**EXERCISE BRIEF**
Gather from the listing below each line that includes the word "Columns", and copy it.

**STORED DATA**
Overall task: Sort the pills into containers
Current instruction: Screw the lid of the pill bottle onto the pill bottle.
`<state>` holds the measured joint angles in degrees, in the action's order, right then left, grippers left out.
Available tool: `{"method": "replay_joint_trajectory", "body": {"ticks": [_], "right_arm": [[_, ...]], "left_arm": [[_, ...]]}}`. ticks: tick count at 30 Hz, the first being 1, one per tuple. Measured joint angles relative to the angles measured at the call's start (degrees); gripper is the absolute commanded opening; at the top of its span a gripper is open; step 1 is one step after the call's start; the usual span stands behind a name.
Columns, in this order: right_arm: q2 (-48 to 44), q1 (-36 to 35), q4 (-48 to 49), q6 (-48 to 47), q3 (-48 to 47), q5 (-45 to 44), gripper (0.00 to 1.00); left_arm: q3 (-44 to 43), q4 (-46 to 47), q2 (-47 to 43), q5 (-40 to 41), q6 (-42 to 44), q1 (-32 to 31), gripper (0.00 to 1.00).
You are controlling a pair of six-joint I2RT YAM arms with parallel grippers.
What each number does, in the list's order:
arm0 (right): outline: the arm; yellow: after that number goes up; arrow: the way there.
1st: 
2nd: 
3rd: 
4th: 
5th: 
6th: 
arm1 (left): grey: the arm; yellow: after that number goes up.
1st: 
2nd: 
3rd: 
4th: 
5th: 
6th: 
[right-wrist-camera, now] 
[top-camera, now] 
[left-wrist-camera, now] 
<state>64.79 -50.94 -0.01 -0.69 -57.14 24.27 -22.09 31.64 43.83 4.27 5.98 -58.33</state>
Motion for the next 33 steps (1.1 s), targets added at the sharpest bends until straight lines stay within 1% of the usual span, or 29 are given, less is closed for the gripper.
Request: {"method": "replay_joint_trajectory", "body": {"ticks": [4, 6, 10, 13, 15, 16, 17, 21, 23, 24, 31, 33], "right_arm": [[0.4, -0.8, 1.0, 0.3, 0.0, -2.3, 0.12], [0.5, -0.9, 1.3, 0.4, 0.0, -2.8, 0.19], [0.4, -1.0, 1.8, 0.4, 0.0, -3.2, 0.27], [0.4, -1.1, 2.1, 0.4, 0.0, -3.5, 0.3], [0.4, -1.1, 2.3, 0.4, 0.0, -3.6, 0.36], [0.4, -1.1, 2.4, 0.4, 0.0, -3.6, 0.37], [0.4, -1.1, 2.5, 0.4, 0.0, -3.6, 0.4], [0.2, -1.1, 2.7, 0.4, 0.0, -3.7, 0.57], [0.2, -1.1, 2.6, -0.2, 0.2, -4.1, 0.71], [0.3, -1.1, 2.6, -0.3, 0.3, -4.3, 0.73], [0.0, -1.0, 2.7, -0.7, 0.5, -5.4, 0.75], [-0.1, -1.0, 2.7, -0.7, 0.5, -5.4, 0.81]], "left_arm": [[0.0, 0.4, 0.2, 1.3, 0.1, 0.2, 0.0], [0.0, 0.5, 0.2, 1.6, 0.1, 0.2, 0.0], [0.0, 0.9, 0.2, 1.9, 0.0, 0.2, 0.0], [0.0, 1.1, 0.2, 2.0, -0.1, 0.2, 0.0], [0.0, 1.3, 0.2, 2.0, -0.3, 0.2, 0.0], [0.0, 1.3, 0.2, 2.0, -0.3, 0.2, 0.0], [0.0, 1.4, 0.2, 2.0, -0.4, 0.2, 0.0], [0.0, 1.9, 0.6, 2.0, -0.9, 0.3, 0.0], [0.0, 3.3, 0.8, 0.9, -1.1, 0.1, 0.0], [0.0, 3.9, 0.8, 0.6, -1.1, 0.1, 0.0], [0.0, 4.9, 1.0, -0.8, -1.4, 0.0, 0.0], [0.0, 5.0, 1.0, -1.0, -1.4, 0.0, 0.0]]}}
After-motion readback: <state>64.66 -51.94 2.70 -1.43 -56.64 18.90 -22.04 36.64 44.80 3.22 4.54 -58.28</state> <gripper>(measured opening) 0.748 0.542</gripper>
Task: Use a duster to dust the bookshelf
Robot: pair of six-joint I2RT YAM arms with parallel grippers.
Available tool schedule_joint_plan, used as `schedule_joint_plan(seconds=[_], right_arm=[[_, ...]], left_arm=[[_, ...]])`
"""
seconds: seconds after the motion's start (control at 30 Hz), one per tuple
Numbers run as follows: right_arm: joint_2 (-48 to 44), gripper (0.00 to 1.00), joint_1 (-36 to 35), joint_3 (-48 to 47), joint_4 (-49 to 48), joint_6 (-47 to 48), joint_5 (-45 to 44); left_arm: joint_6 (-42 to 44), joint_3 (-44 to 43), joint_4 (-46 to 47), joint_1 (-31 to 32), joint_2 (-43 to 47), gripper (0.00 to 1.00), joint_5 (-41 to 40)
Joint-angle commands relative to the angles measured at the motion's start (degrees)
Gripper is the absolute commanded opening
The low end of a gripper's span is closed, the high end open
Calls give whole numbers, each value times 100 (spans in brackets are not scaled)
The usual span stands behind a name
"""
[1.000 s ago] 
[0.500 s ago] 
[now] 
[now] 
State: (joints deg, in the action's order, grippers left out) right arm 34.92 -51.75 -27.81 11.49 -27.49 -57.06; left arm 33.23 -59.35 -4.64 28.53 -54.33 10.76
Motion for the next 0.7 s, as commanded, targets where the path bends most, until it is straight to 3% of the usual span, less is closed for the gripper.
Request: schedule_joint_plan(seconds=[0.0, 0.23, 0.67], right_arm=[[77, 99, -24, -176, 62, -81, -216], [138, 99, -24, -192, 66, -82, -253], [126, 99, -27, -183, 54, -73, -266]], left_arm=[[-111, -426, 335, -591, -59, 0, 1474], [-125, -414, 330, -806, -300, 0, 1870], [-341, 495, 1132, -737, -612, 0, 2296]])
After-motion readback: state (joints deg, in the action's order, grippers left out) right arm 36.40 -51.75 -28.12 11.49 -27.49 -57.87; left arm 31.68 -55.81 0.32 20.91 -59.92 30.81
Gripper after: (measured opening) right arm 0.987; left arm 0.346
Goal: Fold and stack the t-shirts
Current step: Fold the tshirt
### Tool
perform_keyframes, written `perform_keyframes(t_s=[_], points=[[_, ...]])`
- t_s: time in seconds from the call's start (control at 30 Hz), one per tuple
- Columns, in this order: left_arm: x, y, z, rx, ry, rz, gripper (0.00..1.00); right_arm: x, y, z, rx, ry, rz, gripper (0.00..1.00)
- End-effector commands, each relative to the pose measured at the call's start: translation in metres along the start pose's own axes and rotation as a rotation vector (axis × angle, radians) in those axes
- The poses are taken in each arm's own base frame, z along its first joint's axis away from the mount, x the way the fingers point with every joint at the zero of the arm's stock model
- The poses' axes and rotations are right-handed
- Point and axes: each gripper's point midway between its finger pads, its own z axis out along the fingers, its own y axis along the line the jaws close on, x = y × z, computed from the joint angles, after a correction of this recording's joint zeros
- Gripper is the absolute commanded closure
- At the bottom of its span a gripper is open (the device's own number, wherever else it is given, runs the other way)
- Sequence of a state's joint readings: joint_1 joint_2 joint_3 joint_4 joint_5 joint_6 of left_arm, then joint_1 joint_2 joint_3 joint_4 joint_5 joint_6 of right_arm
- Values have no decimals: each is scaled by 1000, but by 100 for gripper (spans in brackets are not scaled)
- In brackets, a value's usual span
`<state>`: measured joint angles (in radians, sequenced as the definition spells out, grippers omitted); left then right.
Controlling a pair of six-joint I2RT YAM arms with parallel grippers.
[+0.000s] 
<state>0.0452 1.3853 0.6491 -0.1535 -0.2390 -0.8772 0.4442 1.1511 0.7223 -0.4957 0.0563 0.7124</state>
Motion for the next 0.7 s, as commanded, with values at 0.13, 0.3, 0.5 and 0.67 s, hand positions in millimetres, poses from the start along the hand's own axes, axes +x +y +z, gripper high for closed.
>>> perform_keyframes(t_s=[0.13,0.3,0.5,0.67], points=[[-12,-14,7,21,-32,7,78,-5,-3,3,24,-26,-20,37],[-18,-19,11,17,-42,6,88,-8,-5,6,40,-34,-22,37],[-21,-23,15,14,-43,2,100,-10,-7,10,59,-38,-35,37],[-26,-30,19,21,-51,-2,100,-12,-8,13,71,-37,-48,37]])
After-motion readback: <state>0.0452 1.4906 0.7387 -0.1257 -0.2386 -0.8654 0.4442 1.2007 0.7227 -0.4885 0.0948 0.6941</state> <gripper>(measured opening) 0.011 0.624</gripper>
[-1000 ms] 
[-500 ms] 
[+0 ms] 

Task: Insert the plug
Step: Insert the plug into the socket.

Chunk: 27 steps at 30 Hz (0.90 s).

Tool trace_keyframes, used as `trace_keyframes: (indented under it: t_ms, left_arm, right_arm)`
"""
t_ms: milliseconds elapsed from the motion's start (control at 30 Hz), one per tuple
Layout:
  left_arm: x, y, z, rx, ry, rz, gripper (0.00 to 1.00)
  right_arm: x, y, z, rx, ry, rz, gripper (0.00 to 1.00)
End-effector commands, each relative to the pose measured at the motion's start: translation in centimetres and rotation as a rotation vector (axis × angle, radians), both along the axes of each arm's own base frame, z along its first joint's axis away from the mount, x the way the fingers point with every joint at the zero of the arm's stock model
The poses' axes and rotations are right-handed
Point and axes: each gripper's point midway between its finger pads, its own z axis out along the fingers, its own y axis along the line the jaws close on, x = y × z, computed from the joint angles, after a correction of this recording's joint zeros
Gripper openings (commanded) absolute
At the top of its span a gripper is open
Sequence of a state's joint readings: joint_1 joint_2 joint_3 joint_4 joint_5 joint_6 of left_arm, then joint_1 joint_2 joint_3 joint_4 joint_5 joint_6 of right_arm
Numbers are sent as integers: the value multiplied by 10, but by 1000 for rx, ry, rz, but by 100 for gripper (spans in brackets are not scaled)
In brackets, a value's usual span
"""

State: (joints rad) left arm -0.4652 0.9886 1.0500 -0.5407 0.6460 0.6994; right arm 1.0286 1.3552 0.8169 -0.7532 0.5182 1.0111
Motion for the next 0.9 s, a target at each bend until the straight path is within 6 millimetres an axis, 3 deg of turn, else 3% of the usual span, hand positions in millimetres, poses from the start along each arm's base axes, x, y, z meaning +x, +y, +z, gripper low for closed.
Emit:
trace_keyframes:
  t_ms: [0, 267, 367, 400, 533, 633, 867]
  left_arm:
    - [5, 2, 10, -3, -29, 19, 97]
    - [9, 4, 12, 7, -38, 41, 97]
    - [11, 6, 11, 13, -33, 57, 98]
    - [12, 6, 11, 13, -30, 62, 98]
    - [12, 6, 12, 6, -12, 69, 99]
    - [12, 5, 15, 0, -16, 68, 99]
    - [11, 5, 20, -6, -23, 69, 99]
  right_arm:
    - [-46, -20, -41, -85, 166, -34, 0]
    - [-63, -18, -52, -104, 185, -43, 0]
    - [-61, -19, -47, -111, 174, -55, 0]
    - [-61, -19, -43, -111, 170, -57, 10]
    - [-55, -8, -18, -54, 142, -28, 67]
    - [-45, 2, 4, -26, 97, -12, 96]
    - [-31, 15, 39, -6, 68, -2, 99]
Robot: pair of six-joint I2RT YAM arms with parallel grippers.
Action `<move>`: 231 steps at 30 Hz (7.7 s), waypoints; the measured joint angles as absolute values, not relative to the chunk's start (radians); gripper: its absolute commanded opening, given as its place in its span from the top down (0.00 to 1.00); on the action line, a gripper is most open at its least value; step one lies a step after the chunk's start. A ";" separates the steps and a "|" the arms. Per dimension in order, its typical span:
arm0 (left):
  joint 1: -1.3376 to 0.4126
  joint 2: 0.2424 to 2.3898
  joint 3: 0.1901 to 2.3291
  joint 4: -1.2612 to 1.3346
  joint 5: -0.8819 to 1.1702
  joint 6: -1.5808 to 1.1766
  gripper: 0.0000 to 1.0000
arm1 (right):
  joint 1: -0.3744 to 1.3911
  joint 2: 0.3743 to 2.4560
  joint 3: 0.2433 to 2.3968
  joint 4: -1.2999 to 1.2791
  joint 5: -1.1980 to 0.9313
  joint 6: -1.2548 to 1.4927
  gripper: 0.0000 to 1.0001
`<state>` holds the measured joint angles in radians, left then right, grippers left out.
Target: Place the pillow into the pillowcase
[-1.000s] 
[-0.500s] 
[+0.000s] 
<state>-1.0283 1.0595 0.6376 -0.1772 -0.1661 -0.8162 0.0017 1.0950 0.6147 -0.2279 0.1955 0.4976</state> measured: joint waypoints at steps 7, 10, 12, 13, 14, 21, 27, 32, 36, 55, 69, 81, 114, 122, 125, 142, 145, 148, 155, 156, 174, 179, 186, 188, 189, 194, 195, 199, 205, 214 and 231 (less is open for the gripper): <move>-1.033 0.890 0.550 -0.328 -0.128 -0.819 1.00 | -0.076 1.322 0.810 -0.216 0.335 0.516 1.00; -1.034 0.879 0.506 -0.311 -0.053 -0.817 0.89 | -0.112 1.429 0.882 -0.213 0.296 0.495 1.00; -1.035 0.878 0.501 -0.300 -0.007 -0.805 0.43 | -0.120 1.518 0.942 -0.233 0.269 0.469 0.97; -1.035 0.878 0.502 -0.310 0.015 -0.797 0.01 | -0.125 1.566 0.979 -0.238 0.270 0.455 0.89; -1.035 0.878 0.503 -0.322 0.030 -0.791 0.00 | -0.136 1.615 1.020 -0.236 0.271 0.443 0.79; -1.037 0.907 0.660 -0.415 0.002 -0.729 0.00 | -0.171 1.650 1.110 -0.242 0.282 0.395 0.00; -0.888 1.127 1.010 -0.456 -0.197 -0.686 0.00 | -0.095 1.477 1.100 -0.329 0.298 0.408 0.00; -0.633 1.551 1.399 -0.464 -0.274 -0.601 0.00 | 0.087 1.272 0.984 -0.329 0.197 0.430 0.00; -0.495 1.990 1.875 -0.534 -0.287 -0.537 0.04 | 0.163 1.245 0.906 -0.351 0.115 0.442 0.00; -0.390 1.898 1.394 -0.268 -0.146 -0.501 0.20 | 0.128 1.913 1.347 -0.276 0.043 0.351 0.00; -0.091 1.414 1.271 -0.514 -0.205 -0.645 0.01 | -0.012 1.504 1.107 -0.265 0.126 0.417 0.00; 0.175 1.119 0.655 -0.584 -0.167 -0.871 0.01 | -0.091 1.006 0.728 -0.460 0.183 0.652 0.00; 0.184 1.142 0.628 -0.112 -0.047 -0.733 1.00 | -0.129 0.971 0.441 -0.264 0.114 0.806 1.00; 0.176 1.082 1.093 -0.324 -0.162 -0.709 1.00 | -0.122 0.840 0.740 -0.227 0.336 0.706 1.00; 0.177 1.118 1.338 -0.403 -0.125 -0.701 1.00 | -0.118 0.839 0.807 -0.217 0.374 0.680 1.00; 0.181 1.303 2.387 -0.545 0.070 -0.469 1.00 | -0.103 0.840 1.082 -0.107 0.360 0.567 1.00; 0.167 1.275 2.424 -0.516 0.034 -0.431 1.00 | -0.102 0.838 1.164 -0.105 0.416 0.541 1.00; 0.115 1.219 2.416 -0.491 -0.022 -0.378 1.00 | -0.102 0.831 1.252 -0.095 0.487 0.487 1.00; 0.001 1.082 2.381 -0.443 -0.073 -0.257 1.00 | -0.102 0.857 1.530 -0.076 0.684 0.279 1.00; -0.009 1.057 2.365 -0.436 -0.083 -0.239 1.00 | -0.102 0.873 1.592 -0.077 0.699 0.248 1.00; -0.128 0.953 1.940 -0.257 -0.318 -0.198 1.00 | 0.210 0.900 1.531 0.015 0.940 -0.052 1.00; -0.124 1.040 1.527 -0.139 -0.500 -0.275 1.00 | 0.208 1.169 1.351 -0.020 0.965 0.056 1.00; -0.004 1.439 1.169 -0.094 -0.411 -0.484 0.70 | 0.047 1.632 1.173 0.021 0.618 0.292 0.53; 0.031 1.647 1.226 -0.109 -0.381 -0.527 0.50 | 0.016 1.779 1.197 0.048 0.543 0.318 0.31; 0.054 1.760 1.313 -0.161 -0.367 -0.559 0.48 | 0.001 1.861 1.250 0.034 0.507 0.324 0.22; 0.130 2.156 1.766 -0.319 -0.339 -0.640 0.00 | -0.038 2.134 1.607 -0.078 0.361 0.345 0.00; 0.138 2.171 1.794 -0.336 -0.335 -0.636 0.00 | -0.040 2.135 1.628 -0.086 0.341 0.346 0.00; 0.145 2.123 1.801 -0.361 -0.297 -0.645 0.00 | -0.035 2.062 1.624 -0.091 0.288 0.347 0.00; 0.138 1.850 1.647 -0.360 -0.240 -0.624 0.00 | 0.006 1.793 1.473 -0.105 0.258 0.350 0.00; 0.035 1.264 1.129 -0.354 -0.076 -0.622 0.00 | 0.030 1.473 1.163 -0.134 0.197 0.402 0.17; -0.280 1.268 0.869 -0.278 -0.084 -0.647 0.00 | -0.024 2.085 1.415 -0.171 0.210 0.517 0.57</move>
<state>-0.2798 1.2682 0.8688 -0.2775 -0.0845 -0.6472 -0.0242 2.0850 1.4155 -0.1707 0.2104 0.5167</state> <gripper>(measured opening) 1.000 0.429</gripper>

**YOUR SOLUTION**
Columns, in this order: right_arm: q2 (-48 to 44), q1 (-36 to 35), q4 (-48 to 49), q6 (-48 to 47), q3 (-48 to 47), q5 (-45 to 44), gripper (0.00 to 1.00); left_arm: q3 (-44 to 43), q4 (-46 to 47), q2 (-47 to 43), q5 (-40 to 41), q6 (-42 to 44), q1 (-32 to 31), gripper (0.00 to 1.00).
- Columns, in this order: left_arm: x, y, z, rx, ry, rz, gripper (0.00..1.00); right_arm: x, y, z, rx, ry, rz, gripper (0.00..1.00)

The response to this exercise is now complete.